- WORK TO BE COMPLETED
The word "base" occurs in some of the lines below; copy each of those lines.

- SOURCE MATERIAL
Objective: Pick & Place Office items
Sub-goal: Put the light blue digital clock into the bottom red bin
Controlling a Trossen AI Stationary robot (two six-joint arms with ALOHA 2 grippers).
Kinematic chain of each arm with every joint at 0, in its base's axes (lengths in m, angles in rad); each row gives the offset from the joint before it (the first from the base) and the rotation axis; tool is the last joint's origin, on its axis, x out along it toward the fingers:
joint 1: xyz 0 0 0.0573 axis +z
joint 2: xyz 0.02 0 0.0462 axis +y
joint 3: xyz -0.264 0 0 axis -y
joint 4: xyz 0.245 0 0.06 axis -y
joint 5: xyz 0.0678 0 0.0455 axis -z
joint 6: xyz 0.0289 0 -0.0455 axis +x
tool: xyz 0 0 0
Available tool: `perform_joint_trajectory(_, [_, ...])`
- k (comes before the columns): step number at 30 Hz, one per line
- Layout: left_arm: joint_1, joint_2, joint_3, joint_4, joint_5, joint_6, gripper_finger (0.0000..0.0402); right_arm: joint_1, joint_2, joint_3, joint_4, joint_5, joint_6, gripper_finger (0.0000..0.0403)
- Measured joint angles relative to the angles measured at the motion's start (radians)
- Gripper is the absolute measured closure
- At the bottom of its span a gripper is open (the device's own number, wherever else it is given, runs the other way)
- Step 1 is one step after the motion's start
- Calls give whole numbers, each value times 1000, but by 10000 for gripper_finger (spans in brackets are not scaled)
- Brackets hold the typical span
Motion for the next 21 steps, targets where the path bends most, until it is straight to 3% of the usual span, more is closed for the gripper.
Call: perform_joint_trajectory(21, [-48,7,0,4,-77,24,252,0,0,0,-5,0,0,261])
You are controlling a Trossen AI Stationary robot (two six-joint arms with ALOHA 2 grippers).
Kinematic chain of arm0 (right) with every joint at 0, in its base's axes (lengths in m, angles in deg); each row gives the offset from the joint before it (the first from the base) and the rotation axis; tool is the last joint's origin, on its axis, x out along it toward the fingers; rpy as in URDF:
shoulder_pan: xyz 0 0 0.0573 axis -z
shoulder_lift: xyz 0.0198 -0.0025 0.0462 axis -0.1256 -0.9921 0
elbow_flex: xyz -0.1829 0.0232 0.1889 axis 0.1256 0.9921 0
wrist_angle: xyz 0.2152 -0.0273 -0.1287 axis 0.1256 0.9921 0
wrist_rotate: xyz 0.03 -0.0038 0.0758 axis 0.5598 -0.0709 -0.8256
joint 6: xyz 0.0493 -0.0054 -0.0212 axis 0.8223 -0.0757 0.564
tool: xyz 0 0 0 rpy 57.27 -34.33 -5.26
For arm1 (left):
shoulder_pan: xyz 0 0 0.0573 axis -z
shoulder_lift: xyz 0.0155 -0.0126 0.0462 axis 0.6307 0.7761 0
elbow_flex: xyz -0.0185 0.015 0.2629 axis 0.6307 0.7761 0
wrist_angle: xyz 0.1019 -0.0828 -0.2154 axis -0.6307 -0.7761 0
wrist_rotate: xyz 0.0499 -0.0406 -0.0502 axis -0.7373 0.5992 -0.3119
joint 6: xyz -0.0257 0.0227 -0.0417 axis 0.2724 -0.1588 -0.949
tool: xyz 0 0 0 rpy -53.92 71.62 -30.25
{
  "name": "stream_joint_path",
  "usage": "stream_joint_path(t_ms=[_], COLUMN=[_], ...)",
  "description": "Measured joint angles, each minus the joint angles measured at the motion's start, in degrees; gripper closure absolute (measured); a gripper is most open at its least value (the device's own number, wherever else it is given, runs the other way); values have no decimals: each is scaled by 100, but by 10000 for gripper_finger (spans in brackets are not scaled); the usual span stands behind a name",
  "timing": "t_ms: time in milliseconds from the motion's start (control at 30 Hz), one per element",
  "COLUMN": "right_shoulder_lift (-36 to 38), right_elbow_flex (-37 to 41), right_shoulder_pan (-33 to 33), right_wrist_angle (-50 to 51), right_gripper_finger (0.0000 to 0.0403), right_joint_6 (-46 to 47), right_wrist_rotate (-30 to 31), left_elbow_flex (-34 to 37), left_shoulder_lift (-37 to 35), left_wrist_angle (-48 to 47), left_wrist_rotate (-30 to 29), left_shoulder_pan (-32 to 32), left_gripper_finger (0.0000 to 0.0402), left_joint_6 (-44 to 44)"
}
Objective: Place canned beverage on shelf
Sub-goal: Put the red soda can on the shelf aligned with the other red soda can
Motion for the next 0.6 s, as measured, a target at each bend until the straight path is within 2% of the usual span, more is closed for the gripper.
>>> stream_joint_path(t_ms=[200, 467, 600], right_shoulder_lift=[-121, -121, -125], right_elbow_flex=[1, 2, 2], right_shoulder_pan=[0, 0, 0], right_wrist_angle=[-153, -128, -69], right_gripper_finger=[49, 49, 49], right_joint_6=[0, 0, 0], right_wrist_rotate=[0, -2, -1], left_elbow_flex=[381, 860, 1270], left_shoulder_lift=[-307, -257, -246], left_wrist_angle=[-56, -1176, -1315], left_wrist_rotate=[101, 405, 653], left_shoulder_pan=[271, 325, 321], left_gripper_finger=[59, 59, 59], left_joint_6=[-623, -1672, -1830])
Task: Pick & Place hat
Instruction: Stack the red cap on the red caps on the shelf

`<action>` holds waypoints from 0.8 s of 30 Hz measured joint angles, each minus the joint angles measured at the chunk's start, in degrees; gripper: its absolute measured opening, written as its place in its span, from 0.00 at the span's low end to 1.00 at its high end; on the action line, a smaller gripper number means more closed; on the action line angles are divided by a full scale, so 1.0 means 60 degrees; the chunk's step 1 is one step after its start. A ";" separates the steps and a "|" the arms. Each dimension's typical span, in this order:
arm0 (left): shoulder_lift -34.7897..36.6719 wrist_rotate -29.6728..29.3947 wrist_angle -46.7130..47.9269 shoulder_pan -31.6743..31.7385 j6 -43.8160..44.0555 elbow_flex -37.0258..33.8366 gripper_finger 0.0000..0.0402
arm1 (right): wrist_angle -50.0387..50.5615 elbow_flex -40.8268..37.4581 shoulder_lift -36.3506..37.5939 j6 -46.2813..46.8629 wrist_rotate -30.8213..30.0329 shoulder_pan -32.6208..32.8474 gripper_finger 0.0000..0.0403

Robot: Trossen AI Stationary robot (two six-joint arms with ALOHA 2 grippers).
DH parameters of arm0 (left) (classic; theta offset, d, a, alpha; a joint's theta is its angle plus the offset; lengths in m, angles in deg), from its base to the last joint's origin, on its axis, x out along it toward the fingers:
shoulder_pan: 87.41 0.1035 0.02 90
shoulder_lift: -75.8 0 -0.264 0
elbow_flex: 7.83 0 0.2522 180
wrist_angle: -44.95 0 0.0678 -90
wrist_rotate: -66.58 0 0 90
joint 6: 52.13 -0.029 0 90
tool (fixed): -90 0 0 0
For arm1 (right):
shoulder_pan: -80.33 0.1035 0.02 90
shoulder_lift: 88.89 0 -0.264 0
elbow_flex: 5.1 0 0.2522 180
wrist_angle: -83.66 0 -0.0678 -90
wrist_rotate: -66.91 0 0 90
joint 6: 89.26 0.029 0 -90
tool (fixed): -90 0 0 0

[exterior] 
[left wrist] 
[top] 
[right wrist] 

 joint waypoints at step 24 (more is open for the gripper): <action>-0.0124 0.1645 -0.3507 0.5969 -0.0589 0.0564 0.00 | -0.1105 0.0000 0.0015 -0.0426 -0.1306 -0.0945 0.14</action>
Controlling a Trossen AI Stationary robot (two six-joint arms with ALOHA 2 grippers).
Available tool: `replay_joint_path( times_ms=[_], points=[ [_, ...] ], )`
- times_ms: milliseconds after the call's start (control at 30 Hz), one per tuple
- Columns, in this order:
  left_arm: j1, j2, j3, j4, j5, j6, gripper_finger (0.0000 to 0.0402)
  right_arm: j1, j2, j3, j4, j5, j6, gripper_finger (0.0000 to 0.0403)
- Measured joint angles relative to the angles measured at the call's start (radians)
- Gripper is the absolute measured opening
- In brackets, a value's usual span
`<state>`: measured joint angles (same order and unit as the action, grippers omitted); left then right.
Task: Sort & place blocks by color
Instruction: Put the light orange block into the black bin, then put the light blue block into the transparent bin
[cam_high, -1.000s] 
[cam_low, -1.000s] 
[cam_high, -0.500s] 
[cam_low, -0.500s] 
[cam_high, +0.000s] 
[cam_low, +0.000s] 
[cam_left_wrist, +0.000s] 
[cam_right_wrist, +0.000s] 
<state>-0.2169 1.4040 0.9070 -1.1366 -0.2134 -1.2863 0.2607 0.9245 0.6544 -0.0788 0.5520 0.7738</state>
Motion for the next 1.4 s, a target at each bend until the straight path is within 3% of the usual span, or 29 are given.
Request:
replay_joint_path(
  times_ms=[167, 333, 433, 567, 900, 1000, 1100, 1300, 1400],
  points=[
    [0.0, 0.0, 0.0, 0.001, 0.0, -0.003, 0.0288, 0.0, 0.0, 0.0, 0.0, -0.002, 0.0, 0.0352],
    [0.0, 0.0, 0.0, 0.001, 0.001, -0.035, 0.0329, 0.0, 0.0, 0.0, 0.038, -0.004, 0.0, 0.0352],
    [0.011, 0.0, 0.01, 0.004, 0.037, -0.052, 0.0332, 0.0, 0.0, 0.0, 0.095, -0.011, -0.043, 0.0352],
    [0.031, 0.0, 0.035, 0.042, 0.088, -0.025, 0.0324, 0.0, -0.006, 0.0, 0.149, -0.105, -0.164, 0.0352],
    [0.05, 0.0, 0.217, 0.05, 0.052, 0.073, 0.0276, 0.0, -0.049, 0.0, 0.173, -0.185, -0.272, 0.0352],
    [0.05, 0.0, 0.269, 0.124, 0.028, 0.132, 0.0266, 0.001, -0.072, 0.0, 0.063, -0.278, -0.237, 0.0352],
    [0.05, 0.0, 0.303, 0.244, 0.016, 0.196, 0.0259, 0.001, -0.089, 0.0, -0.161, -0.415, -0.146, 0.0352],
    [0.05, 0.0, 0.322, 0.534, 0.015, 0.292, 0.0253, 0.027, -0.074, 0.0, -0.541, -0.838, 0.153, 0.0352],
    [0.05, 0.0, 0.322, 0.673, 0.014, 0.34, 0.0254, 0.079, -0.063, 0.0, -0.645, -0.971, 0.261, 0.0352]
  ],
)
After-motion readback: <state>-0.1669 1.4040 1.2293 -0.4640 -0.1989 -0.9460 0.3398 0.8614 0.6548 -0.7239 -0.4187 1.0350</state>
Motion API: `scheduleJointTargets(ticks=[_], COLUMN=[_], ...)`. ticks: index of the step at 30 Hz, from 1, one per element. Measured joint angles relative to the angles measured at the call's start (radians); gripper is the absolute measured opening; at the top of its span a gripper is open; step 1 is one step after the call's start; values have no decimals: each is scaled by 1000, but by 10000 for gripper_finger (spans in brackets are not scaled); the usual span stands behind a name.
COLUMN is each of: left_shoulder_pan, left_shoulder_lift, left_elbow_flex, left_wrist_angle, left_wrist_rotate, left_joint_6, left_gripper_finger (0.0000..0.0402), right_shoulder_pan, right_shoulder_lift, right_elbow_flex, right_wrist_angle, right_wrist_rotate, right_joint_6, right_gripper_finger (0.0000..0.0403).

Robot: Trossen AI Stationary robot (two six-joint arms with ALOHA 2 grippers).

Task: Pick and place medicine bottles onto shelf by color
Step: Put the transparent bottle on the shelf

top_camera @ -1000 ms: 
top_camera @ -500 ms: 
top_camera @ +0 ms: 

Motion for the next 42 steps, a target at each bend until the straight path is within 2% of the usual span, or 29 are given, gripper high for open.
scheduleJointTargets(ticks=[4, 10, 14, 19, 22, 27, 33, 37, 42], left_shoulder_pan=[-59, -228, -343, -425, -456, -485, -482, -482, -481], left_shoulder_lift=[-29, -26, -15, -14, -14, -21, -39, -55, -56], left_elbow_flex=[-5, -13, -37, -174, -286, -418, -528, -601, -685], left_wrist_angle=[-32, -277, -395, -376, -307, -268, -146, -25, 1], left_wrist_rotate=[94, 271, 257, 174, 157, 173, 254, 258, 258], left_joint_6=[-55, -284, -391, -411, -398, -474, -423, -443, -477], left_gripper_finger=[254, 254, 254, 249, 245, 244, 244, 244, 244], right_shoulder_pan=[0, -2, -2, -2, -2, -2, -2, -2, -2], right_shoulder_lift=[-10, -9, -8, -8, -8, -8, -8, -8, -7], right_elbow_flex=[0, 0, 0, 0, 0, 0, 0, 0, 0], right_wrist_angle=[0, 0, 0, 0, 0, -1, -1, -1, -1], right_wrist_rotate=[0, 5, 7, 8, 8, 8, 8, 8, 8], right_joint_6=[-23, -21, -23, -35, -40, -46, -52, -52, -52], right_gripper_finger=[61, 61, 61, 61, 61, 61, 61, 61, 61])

- SOLVED PROBLEM
Kinematic chain of each arm with every joint at 0, in its base's axes (lengths in m, angles in rad); each row gives the offset from the joint before it (the first from the base) and the rotation axis; tool is the last joint's origin, on its axis, x out along it toward the fingers:
Kinematic chain of arm0 (right) with every joint at 0, in its base's axes (lengths in m, angles in deg); each row gives the offset from the joint before it (the first from the base) and the rotation axis; tool is the last joint's origin, on its axis, x out along it toward the fingers; rpy as in URDF:
DH parameters of arm0 (left) (classic; theta offset, d, a, alpha; a joint's theta is its angle plus the offset; lengths in m, angles in deg), from its base to the last joint's origin, on its axis, x out along it toward the fingers:

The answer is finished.